Pumata ? La tomate en corse, et surtout, l’idée géniale de Lisandru Venturini et Julia Niannay dans la Plaine orientale : planter un petit coin d’Éden à quelques kilomètres de l’étang de Diane, où sa prod’ potagère de semences anciennes finit en slow street food durant les beaux jours. Deux saisons, deux ambiances : au printemps, une grange réhabilitée en bar à délices, où bien-boire et bon-manger fusionnent sur l’imposante table d’hôte ; l’été, une terrasse en bois façon ginguette, où les soirées barbecutées se laissent déborder.

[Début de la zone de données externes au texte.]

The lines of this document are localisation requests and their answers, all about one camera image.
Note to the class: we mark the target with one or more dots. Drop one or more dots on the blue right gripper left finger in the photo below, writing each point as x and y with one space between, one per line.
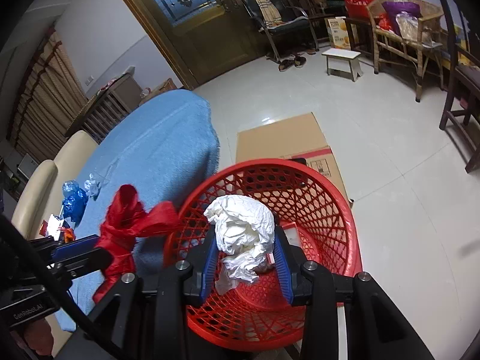
209 266

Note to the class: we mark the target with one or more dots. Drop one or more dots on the flat cardboard sheet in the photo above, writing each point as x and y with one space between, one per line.
297 138

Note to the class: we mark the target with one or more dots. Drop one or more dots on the orange fruit carton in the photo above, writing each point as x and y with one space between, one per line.
338 34

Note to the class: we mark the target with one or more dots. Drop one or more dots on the orange crumpled wrapper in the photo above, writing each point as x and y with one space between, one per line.
68 235

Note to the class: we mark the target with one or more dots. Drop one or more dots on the brown curtain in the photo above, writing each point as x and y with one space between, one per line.
49 98

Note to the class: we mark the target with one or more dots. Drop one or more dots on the white small stool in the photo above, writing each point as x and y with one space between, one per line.
344 61

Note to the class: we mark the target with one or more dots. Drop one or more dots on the cardboard box by wall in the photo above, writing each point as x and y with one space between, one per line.
166 86

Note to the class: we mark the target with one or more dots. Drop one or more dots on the red gift bag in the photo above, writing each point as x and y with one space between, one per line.
357 8

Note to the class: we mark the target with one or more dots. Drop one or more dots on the beige leather headboard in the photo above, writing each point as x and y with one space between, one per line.
43 195

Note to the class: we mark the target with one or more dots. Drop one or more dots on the white paper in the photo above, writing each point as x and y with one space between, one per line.
245 232

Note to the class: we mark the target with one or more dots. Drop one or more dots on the blue plastic bag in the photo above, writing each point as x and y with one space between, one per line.
74 202

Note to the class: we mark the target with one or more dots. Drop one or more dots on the red plastic mesh basket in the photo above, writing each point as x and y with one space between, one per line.
256 317

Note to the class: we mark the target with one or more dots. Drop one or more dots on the blue white snack packet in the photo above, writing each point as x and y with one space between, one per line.
56 226

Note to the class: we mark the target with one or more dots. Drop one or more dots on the wooden radiator cover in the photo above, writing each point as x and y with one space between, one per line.
107 108

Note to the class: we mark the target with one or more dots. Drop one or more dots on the bamboo bench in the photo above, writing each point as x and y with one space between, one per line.
419 41

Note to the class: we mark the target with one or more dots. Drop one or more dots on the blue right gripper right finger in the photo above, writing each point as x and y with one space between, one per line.
282 257

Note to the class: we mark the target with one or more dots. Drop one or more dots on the white blue crumpled wrapper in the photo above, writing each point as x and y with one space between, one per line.
92 186

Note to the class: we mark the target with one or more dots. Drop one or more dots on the black metal chair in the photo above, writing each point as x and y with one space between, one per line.
288 26

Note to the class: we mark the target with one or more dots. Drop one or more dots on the purple bag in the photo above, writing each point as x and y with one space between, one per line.
392 9

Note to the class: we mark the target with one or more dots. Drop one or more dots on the brown wooden double door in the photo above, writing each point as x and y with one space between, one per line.
201 39

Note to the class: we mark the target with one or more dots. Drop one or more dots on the red plastic bag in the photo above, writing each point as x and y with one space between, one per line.
126 220

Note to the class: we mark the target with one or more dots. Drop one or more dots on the slippers on floor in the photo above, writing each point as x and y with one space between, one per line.
297 61

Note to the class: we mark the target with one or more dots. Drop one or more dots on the dark wooden chair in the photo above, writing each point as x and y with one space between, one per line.
469 77

Ce soir-là, ça becquetait sans faim : déli muhammara (condiment pimenté) aux olives Taggiasche ; dodue panzetta (cousine insulaire de la pancetta) aux herbes ; gracile carpaccio de thon rouge issu de la pêche locale ; fondants gyoza au porc, gingembre et chili oil… Mais aussi des poivrons rôtis au yaourt et crumble de noix, une crème brûlée à l’aubergine, et en dessert, une mousse au chocolat et noisettes de Cervione vernie d’huile d’olive. · Megan Linar
POUR LA SOIF ? Quelques cocktails kilomètre zéro (comme ce Sudiste combinant eau-de-vie de cédrat, romarin, mousse de mauresque et chantilly maison, 12 €) et des vins naturistes de l’île ou d’un peu plus loin, type blanc Cyclone du Domaine Santamaria (5 € le verre) ou rouge Yamakasi du Domaine Duseigneur (21 €).
LES PRIX : tapassiettes 8-14 €, desserts 5-9 €.